Assignment -
With the pictures omitted, transcribe each line below exactly as it is.

Collected data -
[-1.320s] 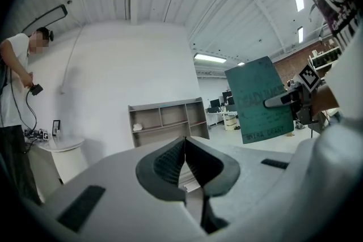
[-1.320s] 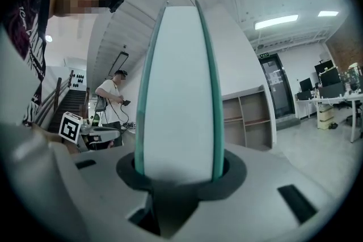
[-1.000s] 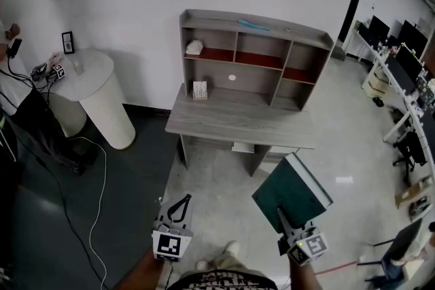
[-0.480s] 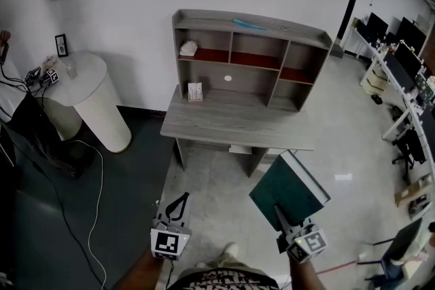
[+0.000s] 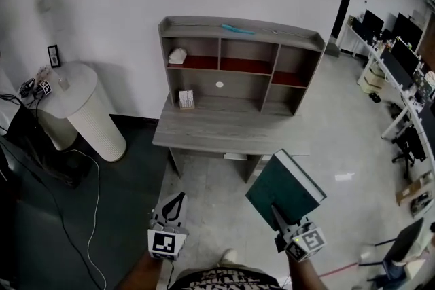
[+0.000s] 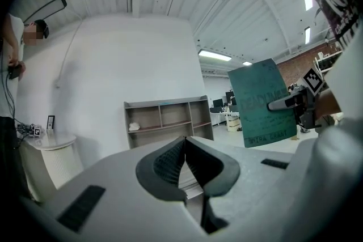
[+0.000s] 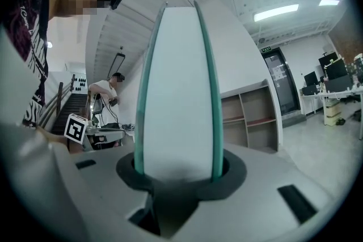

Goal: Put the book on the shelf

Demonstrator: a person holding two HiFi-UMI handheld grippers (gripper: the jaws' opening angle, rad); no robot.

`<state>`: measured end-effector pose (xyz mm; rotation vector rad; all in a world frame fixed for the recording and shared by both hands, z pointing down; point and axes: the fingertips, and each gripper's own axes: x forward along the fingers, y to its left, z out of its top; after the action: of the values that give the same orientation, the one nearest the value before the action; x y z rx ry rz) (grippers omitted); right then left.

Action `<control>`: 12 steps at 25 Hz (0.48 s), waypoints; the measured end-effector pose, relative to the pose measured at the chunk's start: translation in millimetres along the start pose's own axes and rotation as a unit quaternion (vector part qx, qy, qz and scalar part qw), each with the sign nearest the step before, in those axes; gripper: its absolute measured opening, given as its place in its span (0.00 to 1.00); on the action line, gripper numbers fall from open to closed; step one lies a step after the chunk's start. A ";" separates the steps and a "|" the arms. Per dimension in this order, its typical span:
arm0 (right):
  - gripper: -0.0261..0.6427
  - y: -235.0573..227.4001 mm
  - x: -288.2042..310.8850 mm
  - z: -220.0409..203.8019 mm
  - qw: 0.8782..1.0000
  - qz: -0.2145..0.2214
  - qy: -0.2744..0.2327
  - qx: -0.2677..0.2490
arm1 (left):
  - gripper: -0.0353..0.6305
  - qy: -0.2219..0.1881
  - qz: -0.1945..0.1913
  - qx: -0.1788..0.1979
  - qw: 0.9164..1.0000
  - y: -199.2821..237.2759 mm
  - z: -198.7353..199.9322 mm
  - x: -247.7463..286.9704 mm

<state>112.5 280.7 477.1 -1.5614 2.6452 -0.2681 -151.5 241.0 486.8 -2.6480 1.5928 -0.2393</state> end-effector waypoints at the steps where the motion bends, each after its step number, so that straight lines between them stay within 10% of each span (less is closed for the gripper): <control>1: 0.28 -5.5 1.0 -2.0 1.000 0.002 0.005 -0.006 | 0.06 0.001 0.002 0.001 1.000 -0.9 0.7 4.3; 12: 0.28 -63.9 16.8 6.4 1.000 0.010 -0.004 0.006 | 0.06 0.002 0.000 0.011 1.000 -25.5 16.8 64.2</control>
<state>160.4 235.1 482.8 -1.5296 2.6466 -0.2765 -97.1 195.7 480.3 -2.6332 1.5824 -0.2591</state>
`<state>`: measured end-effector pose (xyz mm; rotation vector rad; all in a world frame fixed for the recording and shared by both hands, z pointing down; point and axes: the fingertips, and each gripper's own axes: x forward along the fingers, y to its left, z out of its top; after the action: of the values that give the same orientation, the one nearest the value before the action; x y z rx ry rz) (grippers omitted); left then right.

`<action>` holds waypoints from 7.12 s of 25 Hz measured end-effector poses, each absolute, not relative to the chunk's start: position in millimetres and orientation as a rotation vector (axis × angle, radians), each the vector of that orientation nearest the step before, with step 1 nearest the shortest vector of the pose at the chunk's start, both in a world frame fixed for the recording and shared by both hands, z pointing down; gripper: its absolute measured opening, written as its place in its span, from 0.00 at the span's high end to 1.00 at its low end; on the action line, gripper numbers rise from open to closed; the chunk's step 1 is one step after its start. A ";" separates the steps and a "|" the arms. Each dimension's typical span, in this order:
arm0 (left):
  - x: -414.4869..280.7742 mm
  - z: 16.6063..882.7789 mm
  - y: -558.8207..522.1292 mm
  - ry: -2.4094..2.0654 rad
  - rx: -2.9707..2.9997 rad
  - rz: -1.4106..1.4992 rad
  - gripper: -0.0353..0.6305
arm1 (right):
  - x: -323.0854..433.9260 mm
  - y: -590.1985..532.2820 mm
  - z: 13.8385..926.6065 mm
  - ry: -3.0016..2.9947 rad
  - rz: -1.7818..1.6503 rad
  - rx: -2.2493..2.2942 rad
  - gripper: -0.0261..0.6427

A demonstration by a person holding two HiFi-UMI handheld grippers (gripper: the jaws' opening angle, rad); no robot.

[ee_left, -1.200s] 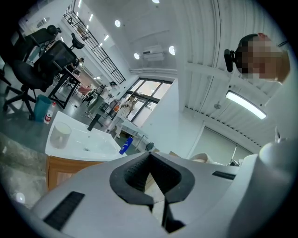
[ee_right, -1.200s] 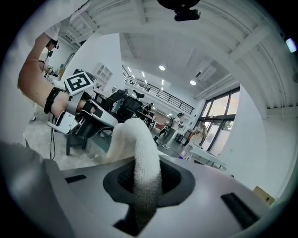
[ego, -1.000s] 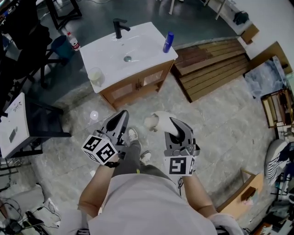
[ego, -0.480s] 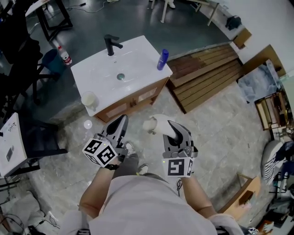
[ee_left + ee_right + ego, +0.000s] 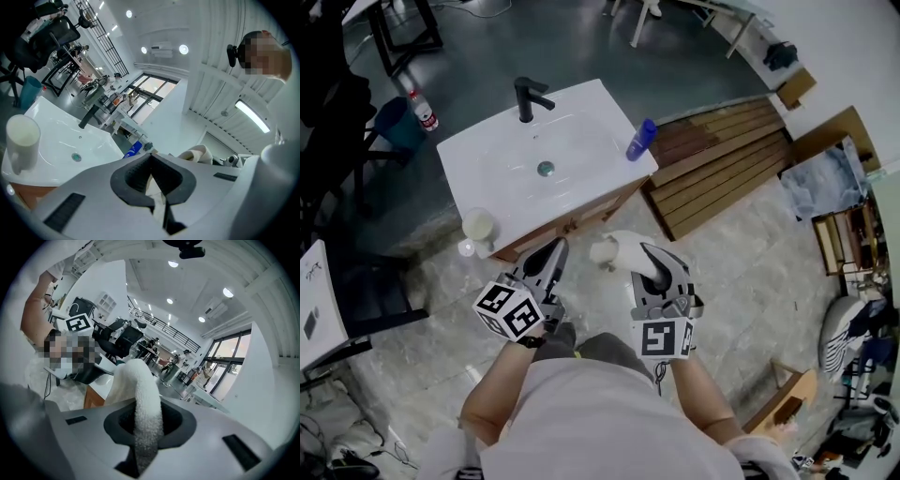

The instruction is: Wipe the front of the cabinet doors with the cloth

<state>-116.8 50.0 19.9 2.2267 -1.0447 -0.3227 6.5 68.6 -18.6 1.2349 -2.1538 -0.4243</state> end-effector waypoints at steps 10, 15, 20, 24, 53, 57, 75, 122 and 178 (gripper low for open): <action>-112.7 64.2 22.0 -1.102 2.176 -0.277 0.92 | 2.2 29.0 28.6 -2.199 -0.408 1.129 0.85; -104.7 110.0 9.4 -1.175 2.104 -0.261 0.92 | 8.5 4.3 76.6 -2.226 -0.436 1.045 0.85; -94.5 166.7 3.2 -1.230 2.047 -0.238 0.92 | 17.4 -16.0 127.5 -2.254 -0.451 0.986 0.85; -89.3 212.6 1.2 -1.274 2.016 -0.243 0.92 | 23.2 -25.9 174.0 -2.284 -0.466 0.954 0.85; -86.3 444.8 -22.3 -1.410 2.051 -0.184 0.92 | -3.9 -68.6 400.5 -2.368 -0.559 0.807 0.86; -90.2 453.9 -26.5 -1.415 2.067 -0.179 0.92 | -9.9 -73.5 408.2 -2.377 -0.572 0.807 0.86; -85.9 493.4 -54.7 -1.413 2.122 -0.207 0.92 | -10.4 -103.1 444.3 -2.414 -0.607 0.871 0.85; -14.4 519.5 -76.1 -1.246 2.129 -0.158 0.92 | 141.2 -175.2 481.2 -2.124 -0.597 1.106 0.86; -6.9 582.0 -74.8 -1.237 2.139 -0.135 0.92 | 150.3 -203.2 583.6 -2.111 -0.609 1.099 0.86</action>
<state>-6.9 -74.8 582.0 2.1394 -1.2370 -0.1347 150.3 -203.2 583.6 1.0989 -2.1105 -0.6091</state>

Response box -
[-1.320s] 
[-1.320s] 
[-1.000s] 
[-0.480s] 
[+0.000s] 
[+0.000s] 
[+0.000s] 

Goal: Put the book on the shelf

Demonstrator: a person holding two HiFi-UMI handheld grippers (gripper: the jaws' opening angle, rad); no robot.

`<state>`: measured end-effector pose (xyz mm; rotation vector rad; all in a world frame fixed for the recording and shared by both hands, z pointing down; point and axes: the fingertips, and each gripper's own axes: x forward along the fingers, y to its left, z out of its top; after the action: of the values that give the same orientation, the one nearest the value before the action; x y z rx ry rz) (grippers omitted); right then left.

Action `<control>`: 12 steps at 25 Hz (0.48 s), waypoints; the measured end-effector pose, relative to the pose measured at the chunk's start: translation in millimetres along the start pose's own axes and rotation as a unit quaternion (vector part qx, qy, qz and scalar part qw), each with the sign nearest the step before, in those axes; gripper: its absolute measured opening, given as its place in its span (0.00 to 1.00); on the action line, gripper numbers fall from open to closed; step one lies a step after the chunk's start. A ";" separates the steps and a "|" the arms. Per dimension in this order, its typical span:
arm0 (right):
  - gripper: -0.0261..0.6427
  - y: -235.0573..227.4001 mm
  - x: -288.2042..310.8850 mm
  - z: -220.0409..203.8019 mm
  - qw: 0.8782..1.0000
  - qz: -0.2145..0.2214
  - qy: -0.2744..0.2327
  - qx: -0.2677..0.2490
arm1 (left):
  - gripper: -0.0353..0.6305
  - qy: -0.2219..0.1881
  - qz: -0.1945..0.1913
  - qx: -0.1788..0.1979
  - qw: 0.9164..1.0000
  - y: -199.2821..237.2759 mm
  - z: -198.7353..199.9322 mm
  - x: -247.7463..286.9704 mm

<state>112.5 280.7 477.1 -1.5614 2.6452 -0.2681 -151.5 241.0 486.8 -2.6480 1.5928 -0.2393</state> end-effector waypoints at the steps where the motion bends, each after its step number, so that straight lines between them stay within 10% of each span (less is closed for the gripper): <control>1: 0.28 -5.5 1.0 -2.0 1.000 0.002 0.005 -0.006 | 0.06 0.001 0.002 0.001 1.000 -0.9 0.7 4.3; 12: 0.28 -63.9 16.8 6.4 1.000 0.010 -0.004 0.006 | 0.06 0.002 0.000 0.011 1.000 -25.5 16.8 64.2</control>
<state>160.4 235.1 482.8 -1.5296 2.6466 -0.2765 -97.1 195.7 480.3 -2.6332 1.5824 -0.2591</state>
`<state>`: measured end-effector pose (xyz mm; rotation vector rad; all in a world frame fixed for the recording and shared by both hands, z pointing down; point and axes: the fingertips, and each gripper's own axes: x forward along the fingers, y to its left, z out of its top; after the action: of the values that give the same orientation, the one nearest the value before the action; x y z rx ry rz) (grippers omitted); left then right.

`<action>` holds waypoints from 7.12 s of 25 Hz measured end-effector poses, each absolute, not relative to the chunk's start: position in millimetres and orientation as a rotation vector (axis × angle, radians), each the vector of that orientation nearest the step before, with step 1 nearest the shortest vector of the pose at the chunk's start, both in a world frame fixed for the recording and shared by both hands, z pointing down; gripper: its absolute measured opening, written as its place in its span, from 0.00 at the span's high end to 1.00 at its low end; on the action line, gripper numbers rise from open to closed; the chunk's step 1 is one step after its start. A ";" separates the steps and a "|" the arms. Each dimension's typical span, in this order:
arm0 (left):
  - x: -414.4869..280.7742 mm
  - z: 16.6063..882.7789 mm
  - y: -558.8207..522.1292 mm
  - ry: -2.4094..2.0654 rad
  - rx: -2.9707..2.9997 rad
  - rz: -1.4106..1.4992 rad
  - gripper: -0.0353..0.6305
arm1 (right):
  - x: -323.0854..433.9260 mm
  - y: -590.1985..532.2820 mm
  - z: 13.8385..926.6065 mm
  - ry: -3.0016..2.9947 rad
  - rz: -1.7818..1.6503 rad
  - rx: -2.2493..2.2942 rad
  - gripper: -0.0261..0.6427

A demonstration by a person holding two HiFi-UMI handheld grippers (gripper: the jaws' opening angle, rad); no robot.

[ee_left, -1.200s] 
[ee_right, -1.200s] 
[ego, -1.000s] 
[ego, -0.480s] 
[ee_left + ee_right + ego, +0.000s] 

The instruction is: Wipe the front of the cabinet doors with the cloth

<state>-116.8 50.0 19.9 2.2267 -1.0447 -0.3227 6.5 68.6 -18.6 1.2349 -2.1538 -0.4243</state> end-effector waypoints at steps 10, 15, 20, 24, 53, 57, 75, 122 and 178 (gripper low for open): <action>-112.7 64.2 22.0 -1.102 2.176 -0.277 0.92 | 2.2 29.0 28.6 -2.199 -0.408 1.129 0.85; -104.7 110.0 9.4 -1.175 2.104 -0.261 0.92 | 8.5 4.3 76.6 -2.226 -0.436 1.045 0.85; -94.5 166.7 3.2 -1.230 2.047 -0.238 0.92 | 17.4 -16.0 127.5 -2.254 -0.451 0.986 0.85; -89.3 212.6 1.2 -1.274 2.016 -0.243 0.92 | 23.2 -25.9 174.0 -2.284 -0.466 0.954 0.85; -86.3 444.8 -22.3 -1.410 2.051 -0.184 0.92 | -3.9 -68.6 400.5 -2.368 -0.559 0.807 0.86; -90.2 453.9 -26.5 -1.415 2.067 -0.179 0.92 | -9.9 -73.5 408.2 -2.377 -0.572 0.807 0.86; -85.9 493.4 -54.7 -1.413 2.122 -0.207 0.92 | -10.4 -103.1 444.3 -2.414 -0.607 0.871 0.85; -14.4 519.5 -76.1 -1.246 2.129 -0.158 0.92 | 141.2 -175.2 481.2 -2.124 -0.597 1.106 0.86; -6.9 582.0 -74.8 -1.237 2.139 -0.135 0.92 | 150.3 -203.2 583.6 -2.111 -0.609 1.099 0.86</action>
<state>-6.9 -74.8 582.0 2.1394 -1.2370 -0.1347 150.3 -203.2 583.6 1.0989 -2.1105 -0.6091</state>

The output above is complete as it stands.